• [What you need to do]: Extract each line of the data and write it out again exactly.

• [Input data]:
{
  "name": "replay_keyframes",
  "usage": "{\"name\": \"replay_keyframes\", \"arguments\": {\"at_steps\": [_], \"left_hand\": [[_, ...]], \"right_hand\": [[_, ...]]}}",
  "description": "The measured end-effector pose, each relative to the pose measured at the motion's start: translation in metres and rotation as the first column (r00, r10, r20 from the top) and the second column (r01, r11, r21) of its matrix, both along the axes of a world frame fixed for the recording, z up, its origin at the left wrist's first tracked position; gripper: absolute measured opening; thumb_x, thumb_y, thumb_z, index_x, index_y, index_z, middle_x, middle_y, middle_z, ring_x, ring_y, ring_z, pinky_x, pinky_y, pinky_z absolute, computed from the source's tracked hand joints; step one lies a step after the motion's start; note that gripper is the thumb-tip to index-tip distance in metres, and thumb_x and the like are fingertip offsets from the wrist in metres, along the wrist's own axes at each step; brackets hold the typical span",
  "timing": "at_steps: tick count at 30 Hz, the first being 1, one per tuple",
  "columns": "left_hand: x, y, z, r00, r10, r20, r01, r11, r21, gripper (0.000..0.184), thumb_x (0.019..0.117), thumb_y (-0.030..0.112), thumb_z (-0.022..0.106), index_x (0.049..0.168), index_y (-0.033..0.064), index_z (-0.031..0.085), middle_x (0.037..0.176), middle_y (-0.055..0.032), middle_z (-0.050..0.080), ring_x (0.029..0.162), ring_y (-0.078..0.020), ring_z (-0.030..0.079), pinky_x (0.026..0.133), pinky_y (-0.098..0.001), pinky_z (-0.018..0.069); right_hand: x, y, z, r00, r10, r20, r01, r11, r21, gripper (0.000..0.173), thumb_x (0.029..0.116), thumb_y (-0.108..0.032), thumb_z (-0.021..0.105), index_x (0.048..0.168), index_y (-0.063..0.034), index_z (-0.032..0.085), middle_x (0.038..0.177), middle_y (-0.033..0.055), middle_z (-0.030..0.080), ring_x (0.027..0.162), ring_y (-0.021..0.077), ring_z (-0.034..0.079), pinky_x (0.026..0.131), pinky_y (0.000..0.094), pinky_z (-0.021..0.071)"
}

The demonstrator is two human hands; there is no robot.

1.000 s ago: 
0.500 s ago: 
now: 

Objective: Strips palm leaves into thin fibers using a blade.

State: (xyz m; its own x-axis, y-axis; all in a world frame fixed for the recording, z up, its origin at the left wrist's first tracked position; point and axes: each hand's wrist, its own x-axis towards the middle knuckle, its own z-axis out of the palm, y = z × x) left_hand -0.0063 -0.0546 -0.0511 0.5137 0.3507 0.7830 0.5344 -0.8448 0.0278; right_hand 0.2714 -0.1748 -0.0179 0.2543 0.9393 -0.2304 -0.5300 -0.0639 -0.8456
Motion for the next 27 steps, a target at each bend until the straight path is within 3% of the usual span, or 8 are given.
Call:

• [Solution to the problem]:
{
  "name": "replay_keyframes",
  "usage": "{\"name\": \"replay_keyframes\", \"arguments\": {\"at_steps\": [_], \"left_hand\": [[_, ...]], \"right_hand\": [[_, ...]]}}",
  "description": "The measured end-effector pose, each relative to the pose measured at the motion's start: translation in metres and rotation as the first column (r00, r10, r20 from the top) and the second column (r01, r11, r21) of its matrix, both along the axes of a world frame fixed for the recording, z up, its origin at the left wrist's first tracked position; gripper: absolute measured opening; thumb_x, thumb_y, thumb_z, index_x, index_y, index_z, middle_x, middle_y, middle_z, ring_x, ring_y, ring_z, pinky_x, pinky_y, pinky_z absolute, computed from the source's tracked hand joints; step one lies a step after the motion's start; note that gripper is the thumb-tip to index-tip distance in metres, and thumb_x and the like are fingertip offsets from the wrist in metres, along the wrist's own axes at each step; brackets hold the typical span",
  "timing": "at_steps: tick count at 30 Hz, the first being 1, one per tuple",
  "columns": "left_hand: x, y, z, r00, r10, r20, r01, r11, r21, gripper (0.000..0.184), thumb_x (0.019..0.117), thumb_y (-0.030..0.112), thumb_z (-0.022..0.106), index_x (0.049..0.168), index_y (-0.033..0.064), index_z (-0.031..0.085), middle_x (0.037..0.176), middle_y (-0.055..0.032), middle_z (-0.050..0.080), ring_x (0.029..0.162), ring_y (-0.078..0.020), ring_z (-0.030..0.079), pinky_x (0.026..0.133), pinky_y (-0.098..0.001), pinky_z (-0.018..0.069); right_hand: x, y, z, r00, r10, r20, r01, r11, r21, gripper (0.000..0.173), thumb_x (0.029..0.116), thumb_y (-0.108..0.032), thumb_z (-0.021..0.105), index_x (0.048..0.168), index_y (-0.063..0.034), index_z (-0.032..0.085), middle_x (0.038..0.177), middle_y (-0.033..0.055), middle_z (-0.030..0.080), ring_x (0.027..0.162), ring_y (-0.021..0.077), ring_z (-0.034..0.079), pinky_x (0.026..0.131), pinky_y (0.000..0.094), pinky_z (-0.021..0.071)"
}

The demonstrator is two human hands; there is no robot.

1.000 s ago: 
0.500 s ago: 
now: 

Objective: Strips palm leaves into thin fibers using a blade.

State: (xyz m; its own x-axis, y-axis; all in a world frame fixed for the recording, z up, its origin at the left wrist's first tracked position; point and axes: each hand's wrist, its own x-axis towards the middle knuckle, its own z-axis out of the palm, y = z × x) left_hand -0.0063 -0.0546 -0.0511 0.5137 0.3507 0.7830 0.5344 -0.8448 0.0278; right_hand 0.2714 -0.1748 -0.0179 0.2543 0.9393 -0.2304 -0.5300 -0.0639 -0.8456
Motion for the next 27 steps, a target at each bend until the straight path is within 3% of the usual span, or 8 are given.
Call:

That finishes the answer to the exercise.